At 10 minutes to showtime a week ago Tuesday night, Adrianne Cury, the actress playing Rosemary in Festival Theatre’s production of Picnic had not yet arrived at Austin Gardens. Stage manager Bob Behr kept calling until Cury’s husband answered her cellphone. His wife, he said, had been in a car accident while bicycling to the show and was in the emergency room. The Aug. 1 show had to be cancelled, and understudy Katherine Keberlein arrived within a half-hour to start learning Rosemary’s lines.

Cury is currently being treated for a severe leg injury at Loyola Medical Center in Maywood. “Details of the actual accident and her specific injuries have not been forthcoming,” Picnic director Kevin Theis wrote in an e-mail Thursday afternoon, “as Ms. Cury has made no public statement on the matter and … we are attempting not to intrude upon her at this point.”
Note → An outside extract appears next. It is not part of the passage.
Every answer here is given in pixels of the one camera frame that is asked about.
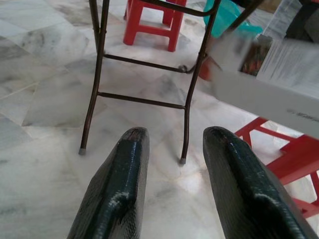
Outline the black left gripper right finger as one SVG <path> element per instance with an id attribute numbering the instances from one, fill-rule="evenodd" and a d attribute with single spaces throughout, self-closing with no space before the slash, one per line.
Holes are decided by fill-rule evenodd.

Her injuries are not life-threatening, according to Theis, but Cury was in and out of surgery last week and the injury will “definitely” preclude her from returning to the show. “Frankly,” Theis said in an interview on Friday, “our only thought is of her recovery and resuming her career and getting back to health as soon as possible.”

“Adrianne … brought an unequalled positive energy to her work,” Theis wrote in the e-mail. “Those people who were lucky enough to see her performance as Rosemary in the play will attest to the luminous talent she brought to the role. Adrianne’s understudy, Katherine Keberlein, has stepped into the role … so in true theatre fashion, the show will go on.”

Theis praised Keberlein’s professionalism and formidable memorization skills. She was “off book” within 24 hours and ready to play Rosemary last Wednesday night-the day after she found out she would have to replace Cury-but that night’s thunderstorms prevented the cast from performing. The next night, however, the sky was clear and Keberlein went on.

“I personally wasn’t able to make it,” Theis said, “but from all accounts, she was letter-perfect. I can’t imagine more unfortunate circumstances to have to do it under, but she did manage to pull it off, and we’re enormously grateful she was able to do it as quickly as she did under such incredibly trying circumstances.”

After performing in Picnic on Thursday and Friday, Keberlein was back onstage Saturday, Sunday and Monday, playing Portia in Festival Theatre’s other production, Julius Caesar. Taking on the Picnic role will mean performing seven nights a week until both shows end Aug. 19.

“You’ll hear I’m just a little bit hoarse, after saying the [Picnic] lines so many times,” Keberlein said Friday afternoon, following her first performance as Rosemary. “After I got the call, I stayed up late that night and got as much of the lines and the scenes in as I could.”

What Theis called her “miraculous” overnight memorization of the script was in fact due to a carefully crafted “magic formula” Keberlein has developed over the past 4-5 years. “Just writing the lines out-I think I filled a full spiral notebook-and then I tape the cue lines and play the cue lines out loud,” she said. “Now, I will admit there was quite a bit of paraphrasing going on last night, but by [this week], I should have it pretty much perfect.”

The rehearsal process was likewise technically complicated but quick. “The next day, I was incredibly fortunate to have Bob Behr, the stage manager, working with me, and then one of the actors-Jack Hickey, the artistic director [of Festival Theatre]-made sure I knew all of the blocking,” Keberlein said. “And that night we were scheduled to do another performance, but that was the night of the thunderstorm, so I got a bit of a reprieve.”

A reprieve from acting onstage, that is; Keberlein and the rest of the Picnic actors stayed to run scenes. “They are an incredibly generous cast,” she said. “Rather than having a night off with the rain, they stayed for two hours and worked with me. I was pretty proud of how it went.”

Keberlein said she is “fortunate” to work as an independent contractor. “I don’t work 9 to 5, so I have the daytime to do the rest of my living!” she added, laughing. This day-job flexibility and her husband’s cooperation, she said, allow her to balance work with taking care of her 7-month-old daughter. Even with her new show-a-day schedule, Keberlein said, “I can’t imagine anything I would rather do than … be at the theater seven nights a week.”